Cybersecurity experts have revealed a significant vulnerability in the GNU InetUtils telnet daemon (telnetd) that permits unauthenticated remote attackers to execute arbitrary code with elevated privileges. This flaw, identified as CVE-2026-32746, boasts a CVSS score of 9.8, underscoring its severity.
Understanding the Vulnerability
Tracked under CVE-2026-32746, this issue arises from an out-of-bounds write in the LINEMODE Set Local Characters (SLC) suboption handler, causing a buffer overflow. Such a flaw could lead to arbitrary code execution, posing a critical risk to affected systems.
Israeli cybersecurity firm Dream, which identified and reported the issue on March 11, 2026, stated that all versions of the Telnet service up to 2.7 are impacted. A patch is anticipated by April 1, 2026, to address this vulnerability.

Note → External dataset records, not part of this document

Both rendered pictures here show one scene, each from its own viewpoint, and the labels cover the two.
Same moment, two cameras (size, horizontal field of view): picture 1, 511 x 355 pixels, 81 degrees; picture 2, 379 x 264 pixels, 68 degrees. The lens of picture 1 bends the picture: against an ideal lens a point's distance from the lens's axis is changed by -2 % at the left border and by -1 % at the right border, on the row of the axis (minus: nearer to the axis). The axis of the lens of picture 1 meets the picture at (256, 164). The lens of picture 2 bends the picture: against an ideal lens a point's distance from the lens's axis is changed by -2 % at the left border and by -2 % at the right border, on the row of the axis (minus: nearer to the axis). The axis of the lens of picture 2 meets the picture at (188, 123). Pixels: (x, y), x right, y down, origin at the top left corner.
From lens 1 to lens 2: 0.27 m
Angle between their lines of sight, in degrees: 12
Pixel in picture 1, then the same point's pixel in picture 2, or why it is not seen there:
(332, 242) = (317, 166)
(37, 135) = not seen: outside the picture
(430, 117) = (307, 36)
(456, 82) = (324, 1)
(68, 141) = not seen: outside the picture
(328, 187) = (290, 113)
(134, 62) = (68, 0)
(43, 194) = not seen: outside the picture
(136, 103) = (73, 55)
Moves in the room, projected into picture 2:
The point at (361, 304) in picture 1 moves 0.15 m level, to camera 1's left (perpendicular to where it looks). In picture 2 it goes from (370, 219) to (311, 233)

Potential Impact and Exploitation
The flaw can be exploited during the initial connection handshake, prior to any login prompts, allowing attackers to execute remote code as root. This is achieved by sending a specifically crafted message to port 23. Notably, this does not require any credentials or user interaction.
Dream explains that the vulnerability manifests during option negotiation in the Telnet protocol handshake, allowing attackers immediate exploitation post-connection by dispatching crafted protocol messages. If exploited successfully, it could lead to complete system compromise, enabling malicious activities such as installing persistent backdoors, data theft, and lateral movement using the compromised system.
Mitigation Strategies
In light of the absence of a fix, security experts advise disabling Telnet services if not essential, running telnetd without root privileges, blocking port 23 at network perimeters, and using firewall rules to limit access. Isolating Telnet access is also recommended to mitigate potential risks.
This disclosure follows another critical vulnerability in GNU InetUtils telnetd (CVE-2026-24061) reported two months prior, which has been actively exploited, according to the U.S. Cybersecurity and Infrastructure Security Agency. The recurrence of such vulnerabilities highlights the need for vigilant security practices and timely updates.